** What is needed **
Throughout the material below, count the lines that include the string "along", then report only the resulting number.

** Recorded information **
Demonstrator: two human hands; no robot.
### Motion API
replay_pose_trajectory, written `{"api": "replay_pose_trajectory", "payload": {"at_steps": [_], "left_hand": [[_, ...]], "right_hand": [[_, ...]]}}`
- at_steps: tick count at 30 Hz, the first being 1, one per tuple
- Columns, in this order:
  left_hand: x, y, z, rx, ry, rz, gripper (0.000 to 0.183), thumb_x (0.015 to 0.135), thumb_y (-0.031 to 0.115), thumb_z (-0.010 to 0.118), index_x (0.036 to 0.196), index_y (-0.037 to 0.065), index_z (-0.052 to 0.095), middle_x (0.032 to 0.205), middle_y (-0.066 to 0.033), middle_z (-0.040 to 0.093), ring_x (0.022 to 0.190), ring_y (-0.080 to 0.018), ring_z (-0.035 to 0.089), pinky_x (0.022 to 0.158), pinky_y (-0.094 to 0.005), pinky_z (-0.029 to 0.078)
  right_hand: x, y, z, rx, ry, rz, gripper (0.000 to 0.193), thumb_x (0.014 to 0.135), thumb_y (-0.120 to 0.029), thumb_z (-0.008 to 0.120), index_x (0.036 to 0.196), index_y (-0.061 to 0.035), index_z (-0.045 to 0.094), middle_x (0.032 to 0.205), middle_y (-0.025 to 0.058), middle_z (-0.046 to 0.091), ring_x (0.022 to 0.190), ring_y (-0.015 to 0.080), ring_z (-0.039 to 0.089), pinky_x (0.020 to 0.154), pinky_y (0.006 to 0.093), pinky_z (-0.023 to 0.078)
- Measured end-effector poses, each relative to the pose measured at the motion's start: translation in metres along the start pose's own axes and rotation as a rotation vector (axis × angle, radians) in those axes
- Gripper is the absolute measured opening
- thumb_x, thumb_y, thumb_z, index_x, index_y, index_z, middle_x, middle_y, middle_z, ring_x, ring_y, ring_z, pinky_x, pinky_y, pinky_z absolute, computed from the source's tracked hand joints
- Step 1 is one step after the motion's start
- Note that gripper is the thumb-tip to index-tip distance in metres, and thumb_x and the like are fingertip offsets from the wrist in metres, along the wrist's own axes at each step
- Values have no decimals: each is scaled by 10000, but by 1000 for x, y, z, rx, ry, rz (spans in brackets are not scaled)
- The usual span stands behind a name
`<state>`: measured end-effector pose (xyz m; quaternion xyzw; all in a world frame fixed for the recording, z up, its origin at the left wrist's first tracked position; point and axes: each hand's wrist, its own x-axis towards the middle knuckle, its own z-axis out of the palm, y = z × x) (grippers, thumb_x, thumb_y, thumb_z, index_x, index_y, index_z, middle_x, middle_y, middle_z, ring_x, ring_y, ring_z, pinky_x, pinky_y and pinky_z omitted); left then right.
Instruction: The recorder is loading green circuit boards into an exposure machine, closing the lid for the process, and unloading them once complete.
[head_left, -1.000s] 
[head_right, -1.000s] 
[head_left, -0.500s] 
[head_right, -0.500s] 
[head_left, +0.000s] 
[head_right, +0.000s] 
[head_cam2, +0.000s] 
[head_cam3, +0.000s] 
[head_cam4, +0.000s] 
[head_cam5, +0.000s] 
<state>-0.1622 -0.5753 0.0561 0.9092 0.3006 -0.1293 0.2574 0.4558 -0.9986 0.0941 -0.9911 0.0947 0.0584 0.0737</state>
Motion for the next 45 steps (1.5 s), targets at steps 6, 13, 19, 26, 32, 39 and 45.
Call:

** Answer to the exercise **
2